:: Instructions for the task ::
The output should be all lines of the entries below in which the word "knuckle" occurs.

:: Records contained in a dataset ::

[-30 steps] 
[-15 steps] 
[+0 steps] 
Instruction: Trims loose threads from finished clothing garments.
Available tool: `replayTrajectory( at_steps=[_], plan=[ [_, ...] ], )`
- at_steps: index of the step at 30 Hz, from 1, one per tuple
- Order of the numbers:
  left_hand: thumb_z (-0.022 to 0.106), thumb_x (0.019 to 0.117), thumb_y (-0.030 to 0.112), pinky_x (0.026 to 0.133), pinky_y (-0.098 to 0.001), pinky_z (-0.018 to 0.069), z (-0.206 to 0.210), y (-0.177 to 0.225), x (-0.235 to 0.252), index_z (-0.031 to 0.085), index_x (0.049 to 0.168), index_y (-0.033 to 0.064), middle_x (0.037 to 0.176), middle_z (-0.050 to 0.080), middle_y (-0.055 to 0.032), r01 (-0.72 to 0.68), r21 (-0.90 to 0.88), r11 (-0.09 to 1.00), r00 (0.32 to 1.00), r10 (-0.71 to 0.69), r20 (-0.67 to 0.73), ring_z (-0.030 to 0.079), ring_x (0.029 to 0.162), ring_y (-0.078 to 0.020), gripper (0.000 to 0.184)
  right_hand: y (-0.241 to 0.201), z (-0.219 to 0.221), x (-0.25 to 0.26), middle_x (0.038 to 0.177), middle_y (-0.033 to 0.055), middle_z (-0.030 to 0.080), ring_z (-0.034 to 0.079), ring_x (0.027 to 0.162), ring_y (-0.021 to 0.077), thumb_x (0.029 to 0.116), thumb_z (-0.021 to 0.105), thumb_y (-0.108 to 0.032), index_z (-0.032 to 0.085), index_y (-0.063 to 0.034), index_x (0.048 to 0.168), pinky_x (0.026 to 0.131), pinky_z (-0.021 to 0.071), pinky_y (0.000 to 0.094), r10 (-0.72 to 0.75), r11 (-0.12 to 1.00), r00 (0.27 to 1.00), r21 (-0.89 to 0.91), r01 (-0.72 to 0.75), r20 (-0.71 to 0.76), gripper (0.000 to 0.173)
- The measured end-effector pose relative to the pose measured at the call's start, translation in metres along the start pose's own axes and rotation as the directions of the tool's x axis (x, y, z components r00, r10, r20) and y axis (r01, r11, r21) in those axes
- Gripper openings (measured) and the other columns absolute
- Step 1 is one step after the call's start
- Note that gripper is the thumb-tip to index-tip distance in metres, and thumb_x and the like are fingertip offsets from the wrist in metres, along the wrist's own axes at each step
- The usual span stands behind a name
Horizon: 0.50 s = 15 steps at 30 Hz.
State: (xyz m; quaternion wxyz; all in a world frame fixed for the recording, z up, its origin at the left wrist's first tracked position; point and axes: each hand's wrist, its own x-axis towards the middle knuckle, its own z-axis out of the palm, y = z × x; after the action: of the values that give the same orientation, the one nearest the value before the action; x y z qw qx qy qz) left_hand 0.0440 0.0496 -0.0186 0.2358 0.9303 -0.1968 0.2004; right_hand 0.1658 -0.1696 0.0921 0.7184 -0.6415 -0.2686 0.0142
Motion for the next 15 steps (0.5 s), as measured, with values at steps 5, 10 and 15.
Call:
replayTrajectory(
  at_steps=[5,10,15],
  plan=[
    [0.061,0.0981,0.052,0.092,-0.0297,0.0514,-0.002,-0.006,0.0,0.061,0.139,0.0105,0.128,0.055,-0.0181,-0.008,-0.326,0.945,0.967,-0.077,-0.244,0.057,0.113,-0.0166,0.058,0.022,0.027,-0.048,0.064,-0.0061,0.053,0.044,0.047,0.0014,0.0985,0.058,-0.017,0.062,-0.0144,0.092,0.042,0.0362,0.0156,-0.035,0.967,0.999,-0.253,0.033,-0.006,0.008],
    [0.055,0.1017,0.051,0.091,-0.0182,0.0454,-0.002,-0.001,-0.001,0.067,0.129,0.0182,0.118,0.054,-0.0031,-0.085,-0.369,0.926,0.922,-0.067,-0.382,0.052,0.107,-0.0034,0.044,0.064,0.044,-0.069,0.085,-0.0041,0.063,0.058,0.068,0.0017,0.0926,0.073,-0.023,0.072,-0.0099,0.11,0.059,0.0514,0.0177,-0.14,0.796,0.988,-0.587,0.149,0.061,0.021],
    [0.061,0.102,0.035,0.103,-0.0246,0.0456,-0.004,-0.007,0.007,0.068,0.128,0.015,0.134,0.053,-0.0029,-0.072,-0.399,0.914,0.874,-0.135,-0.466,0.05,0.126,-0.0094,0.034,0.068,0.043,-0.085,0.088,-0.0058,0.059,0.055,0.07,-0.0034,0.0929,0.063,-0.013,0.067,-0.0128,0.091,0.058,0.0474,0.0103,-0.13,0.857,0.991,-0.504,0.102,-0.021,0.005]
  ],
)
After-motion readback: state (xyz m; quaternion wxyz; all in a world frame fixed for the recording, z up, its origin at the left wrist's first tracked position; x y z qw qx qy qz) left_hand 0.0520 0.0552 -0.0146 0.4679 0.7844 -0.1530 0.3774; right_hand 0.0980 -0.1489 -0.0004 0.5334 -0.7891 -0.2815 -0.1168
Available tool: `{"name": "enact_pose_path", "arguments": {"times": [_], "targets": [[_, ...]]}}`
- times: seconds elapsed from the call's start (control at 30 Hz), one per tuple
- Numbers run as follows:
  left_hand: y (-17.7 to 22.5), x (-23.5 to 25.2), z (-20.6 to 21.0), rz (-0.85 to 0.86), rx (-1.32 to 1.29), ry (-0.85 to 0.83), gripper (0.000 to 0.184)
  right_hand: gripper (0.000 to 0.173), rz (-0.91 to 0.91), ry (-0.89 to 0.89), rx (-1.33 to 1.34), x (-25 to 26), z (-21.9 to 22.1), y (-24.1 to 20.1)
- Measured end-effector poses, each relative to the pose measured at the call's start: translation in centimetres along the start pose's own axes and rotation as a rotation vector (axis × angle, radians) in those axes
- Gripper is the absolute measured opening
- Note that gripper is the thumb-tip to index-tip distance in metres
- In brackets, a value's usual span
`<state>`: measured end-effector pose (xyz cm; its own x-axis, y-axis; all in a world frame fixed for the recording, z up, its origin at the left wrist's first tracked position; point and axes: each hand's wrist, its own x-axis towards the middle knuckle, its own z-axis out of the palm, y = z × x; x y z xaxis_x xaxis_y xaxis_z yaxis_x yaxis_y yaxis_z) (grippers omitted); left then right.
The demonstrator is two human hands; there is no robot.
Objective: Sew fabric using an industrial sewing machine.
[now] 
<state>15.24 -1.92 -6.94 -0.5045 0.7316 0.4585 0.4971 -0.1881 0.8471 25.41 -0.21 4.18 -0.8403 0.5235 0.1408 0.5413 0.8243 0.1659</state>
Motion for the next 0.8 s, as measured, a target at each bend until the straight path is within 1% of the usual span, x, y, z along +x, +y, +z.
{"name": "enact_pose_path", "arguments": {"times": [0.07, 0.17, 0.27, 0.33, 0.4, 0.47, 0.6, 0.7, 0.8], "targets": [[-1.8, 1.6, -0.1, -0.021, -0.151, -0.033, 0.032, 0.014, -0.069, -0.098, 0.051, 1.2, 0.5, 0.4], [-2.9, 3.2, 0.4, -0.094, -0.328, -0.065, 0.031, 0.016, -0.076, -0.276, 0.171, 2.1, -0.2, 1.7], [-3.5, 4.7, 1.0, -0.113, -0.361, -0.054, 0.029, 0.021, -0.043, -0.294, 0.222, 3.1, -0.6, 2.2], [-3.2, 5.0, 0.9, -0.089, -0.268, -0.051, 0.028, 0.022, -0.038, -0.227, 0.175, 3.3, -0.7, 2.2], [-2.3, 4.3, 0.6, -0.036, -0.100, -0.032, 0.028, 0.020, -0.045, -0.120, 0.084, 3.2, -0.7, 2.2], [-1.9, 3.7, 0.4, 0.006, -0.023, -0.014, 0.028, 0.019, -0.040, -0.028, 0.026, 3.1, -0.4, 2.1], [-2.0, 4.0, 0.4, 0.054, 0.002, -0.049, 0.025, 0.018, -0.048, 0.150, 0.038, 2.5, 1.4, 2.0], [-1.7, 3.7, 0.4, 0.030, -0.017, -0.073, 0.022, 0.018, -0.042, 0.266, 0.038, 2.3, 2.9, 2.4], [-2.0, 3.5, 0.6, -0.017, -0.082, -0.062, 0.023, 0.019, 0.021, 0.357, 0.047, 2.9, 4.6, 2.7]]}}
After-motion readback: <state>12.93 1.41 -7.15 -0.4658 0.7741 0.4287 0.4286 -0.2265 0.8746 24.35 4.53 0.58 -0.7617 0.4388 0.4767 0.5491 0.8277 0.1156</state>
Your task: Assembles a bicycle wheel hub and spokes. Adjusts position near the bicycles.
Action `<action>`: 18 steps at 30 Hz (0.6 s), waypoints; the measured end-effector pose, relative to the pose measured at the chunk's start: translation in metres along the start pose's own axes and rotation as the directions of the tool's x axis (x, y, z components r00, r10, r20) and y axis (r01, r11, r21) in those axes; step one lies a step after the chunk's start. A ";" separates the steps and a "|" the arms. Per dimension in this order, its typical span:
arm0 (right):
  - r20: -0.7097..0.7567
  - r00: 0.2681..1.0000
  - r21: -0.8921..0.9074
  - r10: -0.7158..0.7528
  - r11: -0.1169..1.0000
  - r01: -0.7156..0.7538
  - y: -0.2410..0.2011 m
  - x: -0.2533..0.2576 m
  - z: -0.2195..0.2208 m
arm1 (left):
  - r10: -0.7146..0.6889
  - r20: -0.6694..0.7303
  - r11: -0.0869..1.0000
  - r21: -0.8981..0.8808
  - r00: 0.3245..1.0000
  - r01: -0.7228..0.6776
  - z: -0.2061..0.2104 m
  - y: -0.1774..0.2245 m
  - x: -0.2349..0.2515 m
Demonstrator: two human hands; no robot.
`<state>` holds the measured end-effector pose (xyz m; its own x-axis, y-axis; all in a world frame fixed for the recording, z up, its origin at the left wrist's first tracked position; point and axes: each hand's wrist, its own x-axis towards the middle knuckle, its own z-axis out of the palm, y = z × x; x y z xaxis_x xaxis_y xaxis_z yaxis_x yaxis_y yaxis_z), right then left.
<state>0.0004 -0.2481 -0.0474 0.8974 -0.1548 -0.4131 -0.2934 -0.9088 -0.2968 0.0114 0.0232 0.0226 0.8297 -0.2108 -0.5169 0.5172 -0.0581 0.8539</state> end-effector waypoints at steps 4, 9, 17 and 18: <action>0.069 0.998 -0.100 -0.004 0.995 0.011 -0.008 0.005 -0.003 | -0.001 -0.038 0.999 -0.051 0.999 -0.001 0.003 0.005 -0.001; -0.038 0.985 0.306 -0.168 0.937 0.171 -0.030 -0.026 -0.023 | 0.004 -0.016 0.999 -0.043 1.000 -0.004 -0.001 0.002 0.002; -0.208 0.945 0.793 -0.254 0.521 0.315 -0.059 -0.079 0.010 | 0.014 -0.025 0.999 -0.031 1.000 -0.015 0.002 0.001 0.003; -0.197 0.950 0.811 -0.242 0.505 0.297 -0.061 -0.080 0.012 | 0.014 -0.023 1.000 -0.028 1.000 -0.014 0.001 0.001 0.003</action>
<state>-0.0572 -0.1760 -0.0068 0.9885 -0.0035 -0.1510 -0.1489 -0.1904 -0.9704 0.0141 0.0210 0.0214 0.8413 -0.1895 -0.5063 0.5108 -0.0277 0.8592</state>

:: Solution to the exercise ::
State: (xyz m; quaternion wxyz; all in a world frame fixed for the recording, z up, its origin at the left wrist's first tracked position; point and axes: each hand's wrist, its own x-axis towards the middle knuckle, its own z-axis out of the palm, y = z × x; after the action: of the values that give the same orientation, the one nearest the value before the action; x y z qw qx qy qz) left_hand 0.0440 0.0496 -0.0186 0.2358 0.9303 -0.1968 0.2004; right_hand 0.1658 -0.1696 0.0921 0.7184 -0.6415 -0.2686 0.0142
`<state>`: measured end-effector pose (xyz cm; its own x-axis, y-axis; all in a world frame fixed for the recording, z up, its origin at the left wrist's first tracked position; point and axes: each hand's wrist, its own x-axis towards the middle knuckle, its own z-axis out of the palm, y = z × x; x y z xaxis_x xaxis_y xaxis_z yaxis_x yaxis_y yaxis_z) (grippers omitted); left then right.
`<state>` holds the measured end-effector pose (xyz m; its own x-axis, y-axis; all in a world frame fixed for the recording, z up, its origin at the left wrist's first tracked position; point and axes: each hand's wrist, its own x-axis towards the middle knuckle, its own z-axis out of the palm, y = z × x; x y z xaxis_x xaxis_y xaxis_z yaxis_x yaxis_y yaxis_z), right then left.

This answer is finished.